#### Task to complete:
Nothing but the lines below, from the first through the line containing "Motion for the", should be set down, each one exactly and without pictures.
== Segment start ==
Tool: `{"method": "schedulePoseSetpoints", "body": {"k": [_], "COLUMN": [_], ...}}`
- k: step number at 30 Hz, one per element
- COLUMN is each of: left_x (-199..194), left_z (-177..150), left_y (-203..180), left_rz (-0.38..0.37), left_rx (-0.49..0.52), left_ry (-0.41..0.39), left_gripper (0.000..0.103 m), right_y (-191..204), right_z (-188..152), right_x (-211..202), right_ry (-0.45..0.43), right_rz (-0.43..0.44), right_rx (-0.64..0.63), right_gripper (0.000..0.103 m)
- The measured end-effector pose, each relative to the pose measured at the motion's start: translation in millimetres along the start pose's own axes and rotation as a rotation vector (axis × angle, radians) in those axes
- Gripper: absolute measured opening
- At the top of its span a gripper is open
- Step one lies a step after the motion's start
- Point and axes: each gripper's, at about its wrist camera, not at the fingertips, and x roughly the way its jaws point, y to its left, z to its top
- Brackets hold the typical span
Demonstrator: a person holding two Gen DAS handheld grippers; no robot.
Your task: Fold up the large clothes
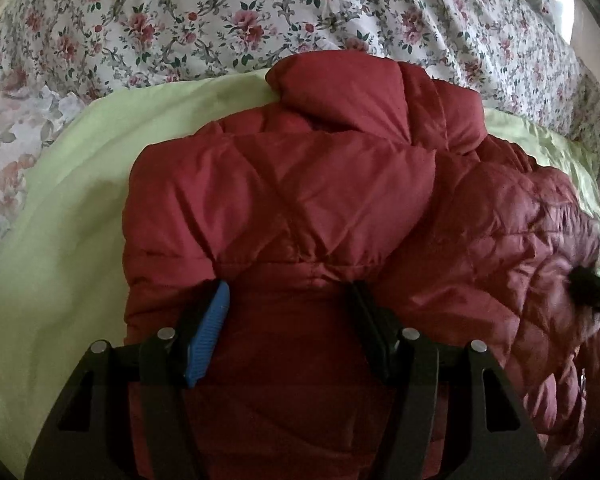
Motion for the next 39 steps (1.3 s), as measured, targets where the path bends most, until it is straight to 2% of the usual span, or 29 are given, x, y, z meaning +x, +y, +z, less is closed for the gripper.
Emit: {"method": "schedulePoseSetpoints", "body": {"k": [4,8,11,13,15,18,19,22,24,28,37,39], "left_x": [-17.1,-45.3,-42.7,-24.6,-15.0,-10.6,-10.0,-8.7,-7.8,-6.8,-36.3,-44.3], "left_z": [0.1,-5.1,-9.1,-12.8,-16.6,-18.3,-18.3,-20.5,-21.7,-21.2,-30.6,-36.1], "left_y": [-0.7,-0.5,-6.1,-8.1,-6.8,-4.4,-3.9,-3.1,-3.2,-2.1,10.3,16.7], "left_rz": [-0.012,-0.09,-0.078,-0.045,-0.042,-0.037,-0.037,-0.037,-0.041,-0.051,-0.097,-0.106], "left_rx": [0.022,0.003,0.028,0.045,0.042,0.037,0.037,0.03,0.024,0.019,-0.042,-0.06], "left_ry": [-0.018,-0.076,-0.04,0.015,0.033,0.036,0.036,0.035,0.037,0.043,0.032,0.022], "left_gripper": [0.061,0.061,0.061,0.061,0.063,0.063,0.063,0.063,0.064,0.064,0.066,0.067], "right_y": [-14.4,-13.6,-13.2,-13.6,-15.1,-15.3,-15.3,-18.7,-28.3,-47.6,-43.4,-43.0], "right_z": [-7.3,-10.1,-12.7,-11.1,-11.4,-10.6,-10.8,-13.1,-16.1,-18.7,-18.6,-16.9], "right_x": [21.9,23.3,23.1,23.3,22.2,10.4,2.7,-8.8,0.0,14.5,12.3,5.0], "right_ry": [0.041,0.034,0.026,0.025,0.026,0.012,-0.008,-0.036,-0.005,0.026,0.017,0.016], "right_rz": [-0.022,-0.046,-0.041,-0.035,-0.024,0.0,0.012,-0.036,-0.065,0.001,-0.009,0.012], "right_rx": [0.013,0.002,0.008,0.016,0.027,0.059,0.067,0.069,0.085,0.155,0.142,0.159], "right_gripper": [0.021,0.021,0.021,0.021,0.021,0.022,0.025,0.025,0.025,0.022,0.022,0.025]}}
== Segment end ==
#### Answer to the problem:
Tool: `{"method": "schedulePoseSetpoints", "body": {"k": [_], "COLUMN": [_], ...}}`
- k: step number at 30 Hz, one per element
- COLUMN is each of: left_x (-199..194), left_z (-177..150), left_y (-203..180), left_rz (-0.38..0.37), left_rx (-0.49..0.52), left_ry (-0.41..0.39), left_gripper (0.000..0.103 m), right_y (-191..204), right_z (-188..152), right_x (-211..202), right_ry (-0.45..0.43), right_rz (-0.43..0.44), right_rx (-0.64..0.63), right_gripper (0.000..0.103 m)
- The measured end-effector pose, each relative to the pose measured at the motion's start: translation in millimetres along the start pose's own axes and rotation as a rotation vector (axis × angle, radians) in those axes
- Gripper: absolute measured opening
- At the top of its span a gripper is open
- Step one lies a step after the motion's start
- Point and axes: each gripper's, at about its wrist camera, not at the fingertips, and x roughly the way its jaws point, y to its left, z to its top
- Brackets hold the typical span
Demonstrator: a person holding two Gen DAS handheld grippers; no robot.
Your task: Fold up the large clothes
Motion for the next 39 steps (1.3 s), as measured, targets where the path bends most, until it is straight to 2% of the usual span, or 29 are given, x, y, z meaning +x, +y, +z, less is closed for the gripper.

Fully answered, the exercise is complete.